[WHAT IS BEING ASKED] In the data below, which lines hold the word "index"? Copy them.

SOURCE MATERIAL below:

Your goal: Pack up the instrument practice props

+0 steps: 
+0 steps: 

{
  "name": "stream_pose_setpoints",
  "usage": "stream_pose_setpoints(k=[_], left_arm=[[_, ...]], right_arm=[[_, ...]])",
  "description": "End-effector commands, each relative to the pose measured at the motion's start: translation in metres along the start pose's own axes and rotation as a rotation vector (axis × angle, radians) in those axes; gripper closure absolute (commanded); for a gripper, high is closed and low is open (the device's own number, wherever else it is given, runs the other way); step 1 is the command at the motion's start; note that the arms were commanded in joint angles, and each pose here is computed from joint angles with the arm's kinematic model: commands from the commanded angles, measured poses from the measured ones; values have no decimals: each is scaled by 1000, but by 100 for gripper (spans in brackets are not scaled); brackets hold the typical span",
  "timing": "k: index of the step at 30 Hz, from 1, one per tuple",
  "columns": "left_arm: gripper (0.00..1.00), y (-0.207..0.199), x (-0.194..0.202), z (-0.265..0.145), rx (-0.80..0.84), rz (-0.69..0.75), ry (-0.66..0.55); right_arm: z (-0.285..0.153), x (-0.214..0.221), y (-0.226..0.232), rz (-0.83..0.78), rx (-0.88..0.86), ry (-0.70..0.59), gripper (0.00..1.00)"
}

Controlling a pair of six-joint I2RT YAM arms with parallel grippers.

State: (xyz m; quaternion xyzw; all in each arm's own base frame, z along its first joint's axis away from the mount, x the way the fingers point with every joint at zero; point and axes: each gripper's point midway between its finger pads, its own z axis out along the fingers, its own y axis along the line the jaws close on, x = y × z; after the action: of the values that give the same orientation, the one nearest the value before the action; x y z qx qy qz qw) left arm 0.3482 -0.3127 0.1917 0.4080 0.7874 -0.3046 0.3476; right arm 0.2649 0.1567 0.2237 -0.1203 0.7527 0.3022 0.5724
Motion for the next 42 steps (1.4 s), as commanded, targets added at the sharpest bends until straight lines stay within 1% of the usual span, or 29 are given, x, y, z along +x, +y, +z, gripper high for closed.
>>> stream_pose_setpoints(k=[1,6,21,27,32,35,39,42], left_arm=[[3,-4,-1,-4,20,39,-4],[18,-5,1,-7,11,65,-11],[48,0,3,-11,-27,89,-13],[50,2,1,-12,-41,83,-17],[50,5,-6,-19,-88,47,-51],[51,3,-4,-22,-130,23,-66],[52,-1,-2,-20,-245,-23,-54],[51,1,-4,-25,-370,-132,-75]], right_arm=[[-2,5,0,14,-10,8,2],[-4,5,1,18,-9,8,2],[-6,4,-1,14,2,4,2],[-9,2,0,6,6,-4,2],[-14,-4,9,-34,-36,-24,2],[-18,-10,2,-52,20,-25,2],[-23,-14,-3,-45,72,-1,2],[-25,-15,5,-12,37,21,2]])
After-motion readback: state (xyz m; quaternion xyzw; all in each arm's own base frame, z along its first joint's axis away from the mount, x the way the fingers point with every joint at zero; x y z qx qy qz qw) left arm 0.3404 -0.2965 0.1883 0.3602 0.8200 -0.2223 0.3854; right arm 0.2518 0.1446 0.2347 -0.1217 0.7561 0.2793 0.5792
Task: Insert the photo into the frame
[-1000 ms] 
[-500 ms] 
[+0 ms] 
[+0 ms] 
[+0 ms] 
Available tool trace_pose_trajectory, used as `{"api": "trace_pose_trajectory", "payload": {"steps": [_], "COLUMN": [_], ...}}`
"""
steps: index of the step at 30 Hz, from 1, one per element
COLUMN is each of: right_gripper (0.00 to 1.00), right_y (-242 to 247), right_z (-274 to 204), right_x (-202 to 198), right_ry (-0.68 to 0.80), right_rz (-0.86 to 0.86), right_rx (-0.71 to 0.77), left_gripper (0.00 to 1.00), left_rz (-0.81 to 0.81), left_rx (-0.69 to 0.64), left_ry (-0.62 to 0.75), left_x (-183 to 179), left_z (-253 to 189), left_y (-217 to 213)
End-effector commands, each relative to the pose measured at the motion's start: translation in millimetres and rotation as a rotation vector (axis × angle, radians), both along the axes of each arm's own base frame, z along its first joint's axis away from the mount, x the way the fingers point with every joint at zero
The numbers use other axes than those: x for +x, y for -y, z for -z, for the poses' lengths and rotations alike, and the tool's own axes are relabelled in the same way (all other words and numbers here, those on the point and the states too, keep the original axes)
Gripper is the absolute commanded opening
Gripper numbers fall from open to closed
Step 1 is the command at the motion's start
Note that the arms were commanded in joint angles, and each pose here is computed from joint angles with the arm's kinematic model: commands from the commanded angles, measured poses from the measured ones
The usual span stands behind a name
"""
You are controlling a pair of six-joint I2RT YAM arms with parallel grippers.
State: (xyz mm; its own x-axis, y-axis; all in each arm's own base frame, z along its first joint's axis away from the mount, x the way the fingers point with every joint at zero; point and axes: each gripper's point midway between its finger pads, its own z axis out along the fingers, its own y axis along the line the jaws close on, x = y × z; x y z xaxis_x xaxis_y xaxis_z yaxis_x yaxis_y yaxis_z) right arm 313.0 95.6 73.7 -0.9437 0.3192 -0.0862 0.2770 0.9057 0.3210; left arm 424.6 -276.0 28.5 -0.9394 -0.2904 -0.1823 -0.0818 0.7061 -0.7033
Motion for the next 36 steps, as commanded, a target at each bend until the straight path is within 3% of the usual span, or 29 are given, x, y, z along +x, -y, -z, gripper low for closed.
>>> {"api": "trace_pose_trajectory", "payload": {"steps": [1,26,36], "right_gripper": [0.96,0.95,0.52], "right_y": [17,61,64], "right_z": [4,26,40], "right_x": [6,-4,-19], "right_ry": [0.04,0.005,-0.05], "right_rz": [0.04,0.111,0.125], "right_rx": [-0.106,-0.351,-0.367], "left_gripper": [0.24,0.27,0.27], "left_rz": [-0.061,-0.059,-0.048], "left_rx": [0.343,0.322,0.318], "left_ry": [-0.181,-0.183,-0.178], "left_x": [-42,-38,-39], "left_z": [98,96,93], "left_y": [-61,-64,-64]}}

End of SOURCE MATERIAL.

[SOLUTION]
  "timing": "k: index of the step at 30 Hz, from 1, one per tuple",
steps: index of the step at 30 Hz, from 1, one per element

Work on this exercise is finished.